> **REQUIRED ACTION**: Across the records below, how many lines include the word "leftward"? State only the number.

> **DATA SHOWN**:

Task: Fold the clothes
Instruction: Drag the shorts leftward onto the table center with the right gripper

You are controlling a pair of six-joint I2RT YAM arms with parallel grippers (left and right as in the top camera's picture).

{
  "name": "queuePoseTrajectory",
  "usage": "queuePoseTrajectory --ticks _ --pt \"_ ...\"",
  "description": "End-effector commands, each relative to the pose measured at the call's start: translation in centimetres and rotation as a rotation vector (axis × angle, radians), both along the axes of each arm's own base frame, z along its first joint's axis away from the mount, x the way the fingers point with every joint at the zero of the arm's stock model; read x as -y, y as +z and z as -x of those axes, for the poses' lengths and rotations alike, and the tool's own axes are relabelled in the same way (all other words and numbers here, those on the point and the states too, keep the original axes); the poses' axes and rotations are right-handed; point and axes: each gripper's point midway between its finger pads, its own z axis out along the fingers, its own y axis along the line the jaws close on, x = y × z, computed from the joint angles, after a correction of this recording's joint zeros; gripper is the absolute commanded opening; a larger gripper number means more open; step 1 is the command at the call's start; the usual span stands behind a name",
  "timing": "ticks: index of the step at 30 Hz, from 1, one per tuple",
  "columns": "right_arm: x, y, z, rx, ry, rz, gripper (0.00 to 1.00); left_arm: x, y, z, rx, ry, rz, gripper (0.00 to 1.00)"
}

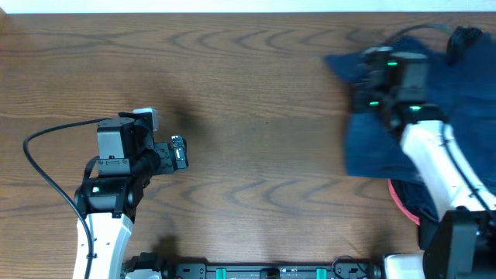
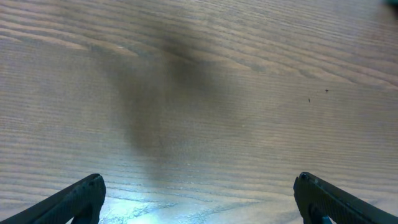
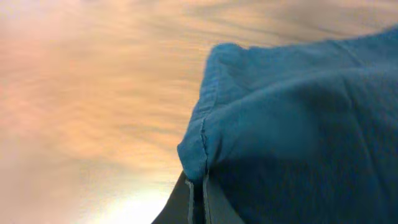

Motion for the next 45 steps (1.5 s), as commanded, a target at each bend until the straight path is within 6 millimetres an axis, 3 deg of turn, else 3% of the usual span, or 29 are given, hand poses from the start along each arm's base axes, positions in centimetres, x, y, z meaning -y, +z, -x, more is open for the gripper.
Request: queuePoseTrajectory --ticks 1,3,6,9,12,15,16,17,18,22,24,28,31,35,39,45 --pt "-9.8 0.3 3.9 0.003 0.361 -0.078 0.01 0.0 0.8 -0.4 0.018 0.007 0.01 0.98" --pt "-13.0 -0.8 5.5 -0.008 0.438 -0.037 0.01 0.0 0.8 -0.4 0.018 0.007 0.01 0.98" --pt "-15.4 -3.2 6.1 -0.003 0.434 0.096 0.01 0.0 0.8 -0.4 0.017 0.007 0.01 0.98" --pt "-16.8 -4.3 5.1 0.034 0.346 0.144 0.01 0.0 0.8 -0.4 0.018 0.007 0.01 0.98" --pt "-18.5 -3.9 3.5 0.096 0.276 0.079 0.04 0.0 0.8 -0.4 0.017 0.007 0.01 0.98" --pt "-19.5 -2.4 2.0 0.17 0.242 0.009 0.29 0.0 0.8 -0.3 0.017 0.006 0.011 0.98" --pt "-19.3 -1.7 1.2 0.204 0.218 0.006 0.45 0.2 0.8 -0.3 0.017 0.001 0.016 0.98" --pt "-18.7 -0.8 0.5 0.236 0.184 0.012 0.64 0.4 0.8 -0.3 0.017 -0.009 0.029 0.98" --pt "-17.8 -0.1 -0.3 0.262 0.141 0.027 0.69 0.7 0.9 -0.3 0.017 -0.021 0.044 0.98" --pt "-12.6 3.9 -2.8 0.336 -0.03 0.069 0.83 2.3 1.2 0.0 0.016 -0.08 0.116 0.98" --pt "-9.5 5.0 -3.1 0.325 -0.088 0.088 0.83 3.2 1.1 0.1 0.005 -0.114 0.161 0.98" --pt "-2.4 4.3 -2.4 0.194 -0.243 0.116 0.89 5.0 0.0 0.3 -0.073 -0.119 0.258 0.98" --pt "2.7 2.7 -1.0 0.07 -0.35 0.154 0.99 6.5 -1.7 0.6 -0.174 -0.088 0.31 0.98" --pt "8.2 1.2 0.9 -0.052 -0.472 0.183 0.99 10.2 -3.9 1.1 -0.314 -0.101 0.381 0.98" --pt "11.4 0.4 2.0 -0.114 -0.542 0.199 0.99 14.1 -6.5 2.0 -0.469 -0.062 0.447 0.98" --pt "12.7 -0.3 2.9 -0.16 -0.571 0.211 0.99 19.1 -10.7 3.9 -0.683 0.065 0.489 0.99"
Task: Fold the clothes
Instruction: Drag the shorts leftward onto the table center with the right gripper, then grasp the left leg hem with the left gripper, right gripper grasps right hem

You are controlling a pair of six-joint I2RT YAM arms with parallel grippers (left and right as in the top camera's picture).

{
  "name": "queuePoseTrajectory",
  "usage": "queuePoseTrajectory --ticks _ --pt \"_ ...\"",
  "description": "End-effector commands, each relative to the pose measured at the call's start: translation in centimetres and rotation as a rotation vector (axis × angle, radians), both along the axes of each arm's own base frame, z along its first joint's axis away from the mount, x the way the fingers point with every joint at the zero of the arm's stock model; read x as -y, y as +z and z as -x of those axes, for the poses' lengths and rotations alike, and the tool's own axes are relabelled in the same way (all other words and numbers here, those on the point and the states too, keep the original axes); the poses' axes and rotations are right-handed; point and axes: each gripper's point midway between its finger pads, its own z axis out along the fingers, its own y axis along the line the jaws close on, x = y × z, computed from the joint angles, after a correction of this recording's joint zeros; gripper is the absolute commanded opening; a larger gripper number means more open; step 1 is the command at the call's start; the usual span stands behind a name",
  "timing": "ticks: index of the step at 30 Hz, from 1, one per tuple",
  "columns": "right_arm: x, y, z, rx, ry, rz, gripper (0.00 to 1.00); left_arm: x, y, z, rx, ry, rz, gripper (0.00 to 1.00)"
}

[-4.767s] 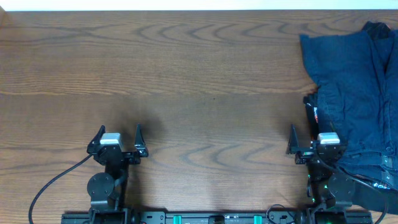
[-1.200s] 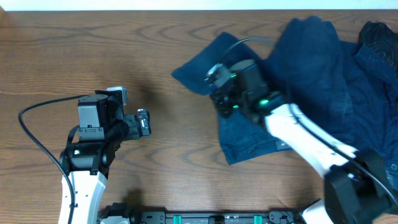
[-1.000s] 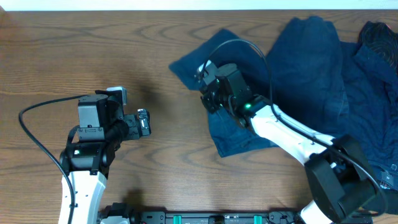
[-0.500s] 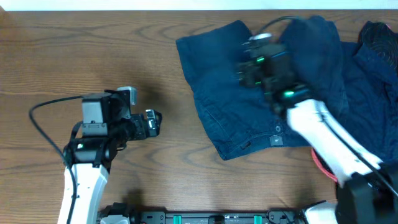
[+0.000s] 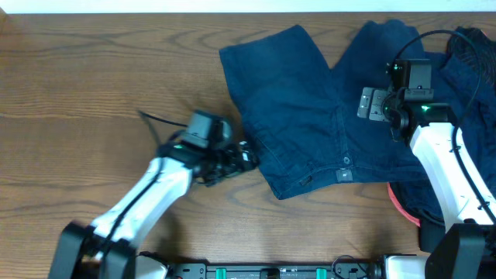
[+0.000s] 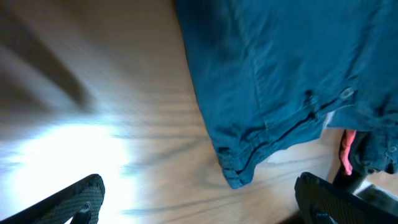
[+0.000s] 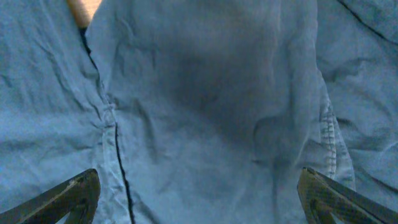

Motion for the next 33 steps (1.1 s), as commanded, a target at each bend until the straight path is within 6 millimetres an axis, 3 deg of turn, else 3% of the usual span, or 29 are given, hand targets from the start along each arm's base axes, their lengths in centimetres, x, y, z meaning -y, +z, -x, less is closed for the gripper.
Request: queuePoseTrajectory --ticks 1,8,11,13,15,16,19,22,24,27,31,33 --pt "0.4 0.9 0.0 0.022 -0.023 -0.006 0.99 2.5 -1.6 1.1 -0.175 0.132 0.021 1.0" --pt "0.4 0.9 0.2 0.016 -0.023 -0.006 0.99 7.4 -4.8 2.4 -0.253 0.143 0.04 0.9" --pt "0.4 0.8 0.2 0.015 -0.023 -0.006 0.99 9.6 -5.5 2.8 -0.246 0.124 0.068 0.8" --pt "0.4 0.8 0.2 0.015 -0.023 -0.006 0.99 10.5 -5.7 3.0 -0.233 0.102 0.081 0.59" --pt "0.4 0.8 0.2 0.013 -0.023 -0.006 0.99 10.8 -5.8 3.3 -0.229 0.088 0.083 0.19" --pt "0.4 0.8 0.2 0.012 -0.023 -0.006 0.99 10.8 -5.8 3.3 -0.229 0.088 0.082 0.06" --pt "0.5 0.7 0.3 0.008 -0.025 -0.005 0.99 10.2 -5.8 3.2 -0.221 0.071 0.069 0.06" --pt "0.7 0.7 0.5 0.001 -0.029 0.004 0.99 7.9 -5.8 3.1 -0.221 0.053 0.02 0.06" --pt "0.9 0.6 0.6 -0.004 -0.034 0.009 0.99 4.8 -5.9 2.4 -0.219 0.067 -0.04 0.06" --pt "1.0 0.6 0.6 -0.006 -0.035 0.009 0.99 -1.4 -5.6 0.3 -0.165 0.103 -0.145 0.06" --pt "0.9 0.6 0.6 -0.007 -0.033 0.005 0.99 -10.2 -3.8 -5.0 0.011 0.231 -0.252 0.06" --pt "0.7 0.5 0.7 -0.01 -0.025 -0.007 0.99 -15.0 -1.7 -8.6 0.122 0.347 -0.277 0.06"
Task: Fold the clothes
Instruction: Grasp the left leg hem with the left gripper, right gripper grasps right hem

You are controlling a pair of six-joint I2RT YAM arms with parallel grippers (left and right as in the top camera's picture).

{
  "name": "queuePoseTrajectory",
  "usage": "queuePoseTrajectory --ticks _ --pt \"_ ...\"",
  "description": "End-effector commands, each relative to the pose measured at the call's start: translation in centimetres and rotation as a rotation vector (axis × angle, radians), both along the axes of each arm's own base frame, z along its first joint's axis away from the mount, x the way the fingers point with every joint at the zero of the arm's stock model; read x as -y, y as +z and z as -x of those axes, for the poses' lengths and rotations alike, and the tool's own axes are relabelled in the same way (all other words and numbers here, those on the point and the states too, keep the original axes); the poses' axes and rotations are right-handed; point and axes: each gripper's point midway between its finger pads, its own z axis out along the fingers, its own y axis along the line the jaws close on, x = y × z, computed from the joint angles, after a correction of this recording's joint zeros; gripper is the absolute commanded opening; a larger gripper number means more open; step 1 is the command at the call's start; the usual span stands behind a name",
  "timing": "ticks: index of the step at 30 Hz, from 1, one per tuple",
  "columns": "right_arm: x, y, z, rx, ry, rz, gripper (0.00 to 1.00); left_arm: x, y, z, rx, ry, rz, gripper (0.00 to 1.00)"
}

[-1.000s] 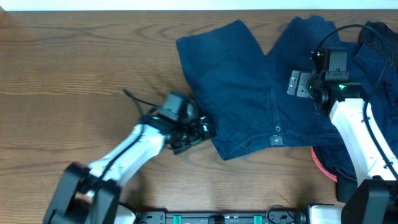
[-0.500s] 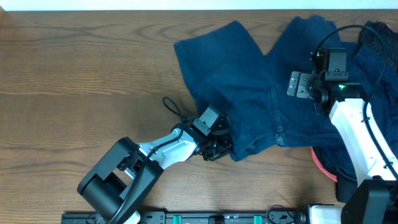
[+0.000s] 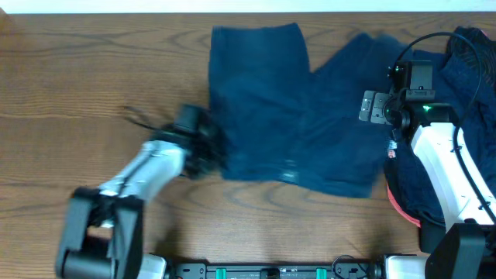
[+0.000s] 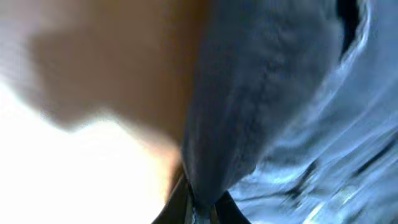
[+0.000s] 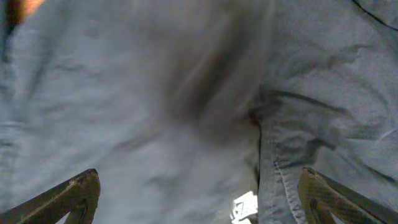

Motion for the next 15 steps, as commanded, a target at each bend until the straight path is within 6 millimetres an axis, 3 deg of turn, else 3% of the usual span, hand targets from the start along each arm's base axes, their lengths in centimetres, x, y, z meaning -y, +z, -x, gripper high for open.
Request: queuePoseTrajectory --ticks 1,4,7,8,11,12,15 --pt "0.2 1.0 -0.1 0.026 -0.012 -0.013 0.99 -8.3 3.5 -5.6 0.23 0.062 -0.174 0.06" --pt "-0.1 0.9 -0.1 0.026 -0.005 -0.024 0.99 -13.8 7.8 -9.9 0.377 0.208 -0.2 0.06" --pt "-0.4 0.9 -0.2 0.027 0.006 -0.042 0.99 -17.5 12.3 -12.6 0.499 0.29 -0.216 0.07" --pt "-0.5 0.9 -0.2 0.026 0.009 -0.046 0.99 -18.2 13.5 -13.1 0.525 0.303 -0.218 0.22" --pt "-0.6 0.9 -0.1 0.024 0.012 -0.051 0.99 -18.0 15.3 -13.2 0.536 0.292 -0.169 0.89" --pt "-0.6 0.8 -0.1 0.022 0.012 -0.051 0.99 -17.3 15.1 -12.7 0.513 0.275 -0.138 0.98" --pt "-0.7 0.5 0.4 0.0 0.014 -0.055 0.99 -15.0 12.8 -9.3 0.331 0.242 -0.051 0.98"
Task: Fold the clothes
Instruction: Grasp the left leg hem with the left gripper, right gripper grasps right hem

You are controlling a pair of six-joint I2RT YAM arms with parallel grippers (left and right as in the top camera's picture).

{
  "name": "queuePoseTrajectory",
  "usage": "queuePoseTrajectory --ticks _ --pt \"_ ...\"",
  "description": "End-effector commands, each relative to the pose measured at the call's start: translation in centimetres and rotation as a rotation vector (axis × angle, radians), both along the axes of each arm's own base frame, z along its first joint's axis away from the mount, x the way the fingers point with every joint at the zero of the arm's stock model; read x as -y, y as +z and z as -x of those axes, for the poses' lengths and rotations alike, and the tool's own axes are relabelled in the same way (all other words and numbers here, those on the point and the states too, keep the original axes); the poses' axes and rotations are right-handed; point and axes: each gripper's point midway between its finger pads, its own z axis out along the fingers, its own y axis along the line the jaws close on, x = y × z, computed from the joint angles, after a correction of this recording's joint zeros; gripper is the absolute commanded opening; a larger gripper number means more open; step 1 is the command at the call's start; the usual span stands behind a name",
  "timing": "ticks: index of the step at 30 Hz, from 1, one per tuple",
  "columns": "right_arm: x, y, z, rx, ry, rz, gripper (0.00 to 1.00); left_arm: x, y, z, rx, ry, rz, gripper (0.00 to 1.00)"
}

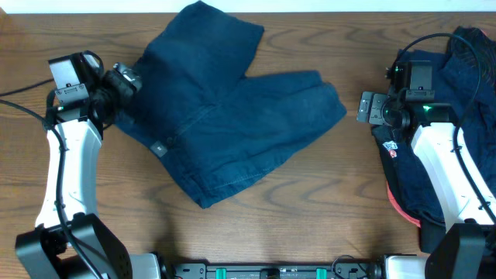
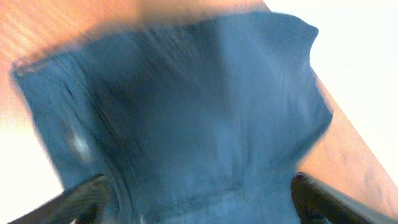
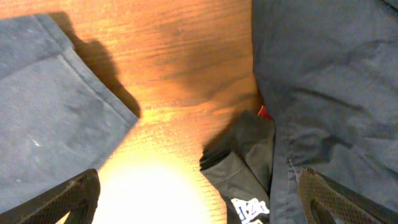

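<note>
Dark blue shorts [image 1: 225, 101] lie spread flat on the left half of the wooden table, legs pointing to the far side and to the right. My left gripper [image 1: 128, 77] hovers at their left edge, open; in the left wrist view the cloth [image 2: 186, 112] fills the space under the wide-apart fingers [image 2: 87, 199]. My right gripper [image 1: 364, 108] is open over bare wood, between the shorts' right leg [image 3: 50, 112] and the pile of clothes.
A heap of dark clothes [image 1: 465, 70] fills the right edge of the table, over a red rim [image 1: 399, 203]. A black garment with white print [image 3: 249, 186] and a dark blue one [image 3: 323, 74] lie just right of the right gripper.
The left gripper, shut on the shorts' edge near the table's middle, is now open at the far left. The shorts lie further left and turned. The right arm has stayed put.
First the right gripper was shut on the shorts at the right pile, the left open over bare wood. Then the shorts lay spread right of centre, both grippers open. Then the left was shut on their edge; now they lie at the left, let go.
</note>
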Motion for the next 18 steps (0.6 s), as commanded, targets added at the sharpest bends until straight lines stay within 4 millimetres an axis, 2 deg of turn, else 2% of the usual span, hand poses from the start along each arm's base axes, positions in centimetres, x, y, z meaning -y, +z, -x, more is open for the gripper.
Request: queuePoseTrajectory --ticks 1,3,6,9,15,18 --pt "0.0 0.7 0.3 0.007 -0.007 -0.022 0.99 2.9 -1.9 3.4 -0.152 -0.077 0.102 0.98" --pt "-0.7 0.5 0.5 -0.007 0.013 -0.055 0.99 4.2 -3.2 6.7 -0.307 -0.084 0.144 0.98" --pt "-2.5 0.1 1.1 -0.034 0.065 -0.146 0.85 6.5 -4.4 11.1 -0.495 -0.134 0.182 0.98" --pt "-3.6 -0.3 1.4 -0.052 0.095 -0.203 0.7 8.7 -5.5 13.5 -0.588 -0.205 0.185 0.98" --pt "-4.6 -1.2 1.5 -0.083 0.116 -0.247 0.76 13.3 -8.9 18.1 -0.752 -0.286 0.178 1.0" --pt "-5.0 -1.7 1.5 -0.097 0.127 -0.256 0.76 14.6 -10.4 20.5 -0.834 -0.272 0.178 1.0"
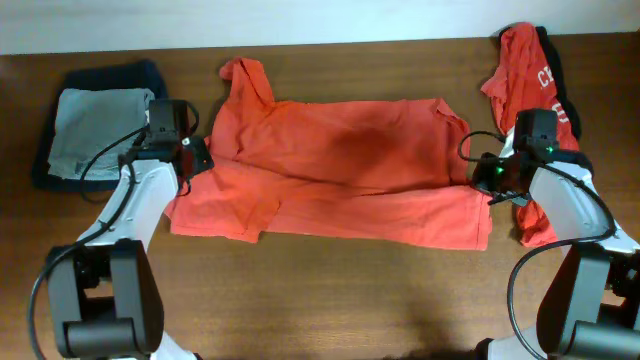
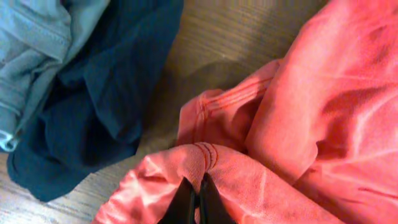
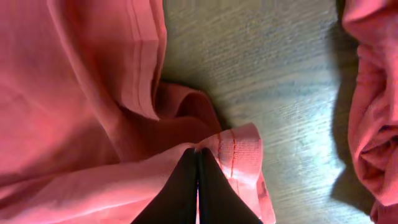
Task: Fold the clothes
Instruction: 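Lower the folded hem onto the shirt with both grippers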
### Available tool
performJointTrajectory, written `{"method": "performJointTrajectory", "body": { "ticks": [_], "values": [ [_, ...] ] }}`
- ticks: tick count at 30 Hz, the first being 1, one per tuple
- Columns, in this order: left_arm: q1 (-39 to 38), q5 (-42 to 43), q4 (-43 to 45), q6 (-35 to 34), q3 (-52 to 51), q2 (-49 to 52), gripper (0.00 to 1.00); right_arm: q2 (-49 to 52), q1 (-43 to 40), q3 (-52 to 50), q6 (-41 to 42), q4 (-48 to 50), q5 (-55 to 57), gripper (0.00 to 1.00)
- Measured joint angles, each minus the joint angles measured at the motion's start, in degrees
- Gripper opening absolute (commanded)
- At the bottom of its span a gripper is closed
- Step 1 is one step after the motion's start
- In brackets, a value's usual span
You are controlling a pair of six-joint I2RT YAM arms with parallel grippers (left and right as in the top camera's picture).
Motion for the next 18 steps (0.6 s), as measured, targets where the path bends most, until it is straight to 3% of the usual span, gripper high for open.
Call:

> **YOUR RESPONSE**: 2